The `SecurityManager` implementation can integrate with various authentication backends:

- **LDAP/Active Directory**: Use `javax.naming.ldap` JNDI APIs to bind with supplied credentials and verify against directory server
- **Database-backed**: Query user credentials table, using bcrypt or similar for password hashing
- **OAuth/OIDC**: Validate bearer tokens against OAuth authorization server's token introspection endpoint
- **Multi-factor**: Combine password validation with time-based OTP (TOTP) verification
- **Custom**: Integrate with internal identity management systems via REST APIs or proprietary protocols

#### Peer-to-Peer Topology Support

A critical validation question: does Approach 3 work for peer-to-peer (P2P) topology, or only for client/server topology?

**Answer**: This approach works comprehensively for **both** client/server and P2P cache topologies.
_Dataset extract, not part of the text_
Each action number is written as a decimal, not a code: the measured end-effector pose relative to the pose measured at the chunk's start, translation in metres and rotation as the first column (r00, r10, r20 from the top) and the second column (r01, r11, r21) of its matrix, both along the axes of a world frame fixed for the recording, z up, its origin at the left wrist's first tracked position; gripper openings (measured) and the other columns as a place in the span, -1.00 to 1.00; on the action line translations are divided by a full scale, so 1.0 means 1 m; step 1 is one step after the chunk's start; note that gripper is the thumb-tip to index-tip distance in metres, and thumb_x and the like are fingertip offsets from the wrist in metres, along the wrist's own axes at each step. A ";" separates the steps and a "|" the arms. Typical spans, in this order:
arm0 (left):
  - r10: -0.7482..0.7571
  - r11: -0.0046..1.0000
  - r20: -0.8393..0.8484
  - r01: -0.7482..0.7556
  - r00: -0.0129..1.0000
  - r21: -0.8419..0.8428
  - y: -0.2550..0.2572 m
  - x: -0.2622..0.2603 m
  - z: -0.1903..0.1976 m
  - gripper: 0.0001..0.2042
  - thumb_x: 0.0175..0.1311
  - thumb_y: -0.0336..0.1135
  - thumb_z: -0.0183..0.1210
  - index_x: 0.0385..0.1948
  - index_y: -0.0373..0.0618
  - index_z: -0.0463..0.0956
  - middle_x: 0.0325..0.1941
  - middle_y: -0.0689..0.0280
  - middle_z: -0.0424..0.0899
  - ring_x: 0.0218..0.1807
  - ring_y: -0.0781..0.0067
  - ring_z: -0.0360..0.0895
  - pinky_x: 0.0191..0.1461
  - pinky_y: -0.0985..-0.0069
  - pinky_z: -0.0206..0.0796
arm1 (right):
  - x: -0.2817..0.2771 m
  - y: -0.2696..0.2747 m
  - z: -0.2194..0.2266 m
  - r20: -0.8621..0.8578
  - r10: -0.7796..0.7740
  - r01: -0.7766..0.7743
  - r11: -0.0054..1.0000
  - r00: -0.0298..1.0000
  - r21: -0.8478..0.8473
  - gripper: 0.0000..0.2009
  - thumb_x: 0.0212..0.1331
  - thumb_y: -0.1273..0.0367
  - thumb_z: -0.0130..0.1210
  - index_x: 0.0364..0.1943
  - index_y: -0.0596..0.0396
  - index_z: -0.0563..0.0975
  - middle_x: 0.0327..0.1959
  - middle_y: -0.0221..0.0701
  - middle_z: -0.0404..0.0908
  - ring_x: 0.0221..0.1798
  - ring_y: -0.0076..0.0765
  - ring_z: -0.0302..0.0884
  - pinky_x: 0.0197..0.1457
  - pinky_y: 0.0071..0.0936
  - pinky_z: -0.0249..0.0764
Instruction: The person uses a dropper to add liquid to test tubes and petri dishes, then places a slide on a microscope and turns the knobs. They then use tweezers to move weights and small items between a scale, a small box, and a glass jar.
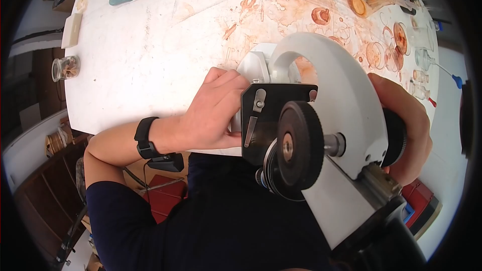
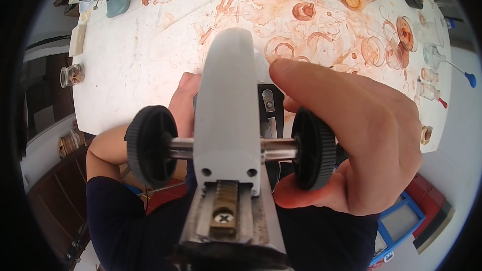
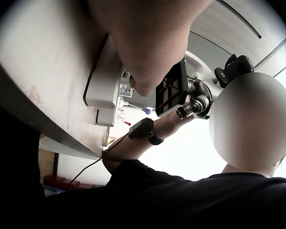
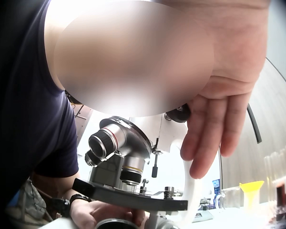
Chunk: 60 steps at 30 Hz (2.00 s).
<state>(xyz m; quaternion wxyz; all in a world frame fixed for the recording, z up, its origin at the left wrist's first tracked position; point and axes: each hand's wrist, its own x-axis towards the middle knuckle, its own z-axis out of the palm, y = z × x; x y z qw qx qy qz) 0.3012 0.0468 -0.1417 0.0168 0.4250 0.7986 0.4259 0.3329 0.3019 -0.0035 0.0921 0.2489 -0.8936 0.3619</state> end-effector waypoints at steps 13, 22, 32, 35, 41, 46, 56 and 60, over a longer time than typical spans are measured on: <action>-0.017 0.999 0.007 0.017 1.000 0.030 -0.001 -0.001 0.002 -0.47 -0.17 -0.13 0.50 -0.29 -0.19 0.35 -0.18 0.10 0.45 -0.24 0.09 0.39 -0.05 0.21 0.14 | 0.003 -0.003 0.003 0.022 -0.026 0.025 0.999 0.999 0.027 -0.34 -0.10 0.38 0.54 0.10 0.21 0.39 -0.05 -0.13 0.66 -0.05 -0.15 0.74 0.08 -0.29 0.67; 0.009 0.998 -0.005 -0.009 1.000 0.068 0.002 0.000 0.003 -0.46 -0.16 -0.11 0.51 -0.27 -0.17 0.36 -0.19 0.13 0.46 -0.24 0.13 0.40 -0.04 0.23 0.14 | -0.001 0.003 0.003 0.015 0.024 -0.024 1.000 1.000 0.019 -0.28 -0.20 0.37 0.59 0.10 0.20 0.41 -0.03 -0.14 0.65 -0.02 -0.20 0.72 0.06 -0.33 0.67; 0.045 0.994 0.026 -0.048 0.999 0.101 0.003 0.002 0.003 -0.46 -0.18 -0.13 0.54 -0.29 -0.12 0.34 -0.20 0.17 0.47 -0.24 0.15 0.41 -0.02 0.24 0.14 | 0.001 0.000 0.002 0.006 -0.005 0.005 1.000 1.000 0.010 -0.33 -0.12 0.39 0.55 0.09 0.22 0.40 -0.07 -0.13 0.67 -0.05 -0.17 0.74 0.06 -0.31 0.67; 0.030 0.996 0.045 -0.034 0.999 0.084 0.002 0.001 0.005 -0.46 -0.19 -0.14 0.54 -0.30 -0.10 0.33 -0.19 0.17 0.48 -0.23 0.15 0.42 -0.02 0.24 0.14 | 0.001 -0.001 0.005 0.004 -0.007 0.007 0.999 1.000 0.047 -0.34 -0.11 0.39 0.54 0.09 0.23 0.41 -0.08 -0.12 0.67 -0.04 -0.16 0.74 0.08 -0.31 0.66; 0.021 0.997 0.052 -0.025 0.998 0.079 0.003 0.001 0.005 -0.46 -0.20 -0.16 0.55 -0.31 -0.09 0.31 -0.18 0.17 0.49 -0.23 0.15 0.42 -0.03 0.23 0.14 | -0.015 0.007 -0.013 -0.210 0.076 -0.077 0.997 0.975 0.005 -0.40 0.01 0.09 0.36 -0.01 0.31 0.46 -0.16 -0.11 0.70 -0.26 -0.22 0.71 -0.18 -0.39 0.64; 0.037 0.994 0.021 -0.039 0.999 0.103 0.004 0.002 0.002 -0.46 -0.20 -0.17 0.54 -0.32 -0.10 0.31 -0.18 0.16 0.49 -0.22 0.15 0.42 -0.03 0.23 0.14 | -0.027 0.010 -0.026 -0.418 0.136 -0.161 0.987 0.898 -0.024 -0.26 0.14 -0.20 0.18 -0.11 0.38 0.52 -0.25 -0.11 0.74 -0.50 -0.28 0.69 -0.45 -0.48 0.61; 0.058 0.993 0.027 -0.060 0.998 0.103 0.004 0.003 -0.001 -0.48 -0.18 -0.18 0.54 -0.30 -0.11 0.33 -0.18 0.16 0.48 -0.20 0.14 0.43 -0.01 0.23 0.15 | 0.003 -0.003 -0.004 -0.058 -0.029 0.027 0.999 0.998 -0.033 -0.37 -0.11 0.33 0.50 0.06 0.24 0.42 -0.06 -0.16 0.65 -0.07 -0.24 0.70 0.01 -0.35 0.64; 0.044 0.996 0.053 -0.048 0.998 0.074 0.004 0.002 0.004 -0.48 -0.17 -0.19 0.53 -0.29 -0.11 0.33 -0.18 0.16 0.48 -0.20 0.12 0.43 0.00 0.22 0.15 | 0.006 -0.003 -0.002 0.004 -0.063 0.063 0.998 0.998 0.027 -0.31 -0.15 0.43 0.55 0.10 0.21 0.39 -0.04 -0.16 0.64 -0.03 -0.22 0.72 0.08 -0.33 0.65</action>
Apache Geode supports two fundamental deployment patterns:

1. **Client/Server Topology**: Clients connect to dedicated cache servers; data is managed by the server tier
2. **P2P Cache Topology**: All members are peers with equal standing, each maintaining a portion of the distributed cache

In P2P topologies, members must authenticate with each other when joining the cluster. The same application-layer authentication mechanism that works for clients applies to peers.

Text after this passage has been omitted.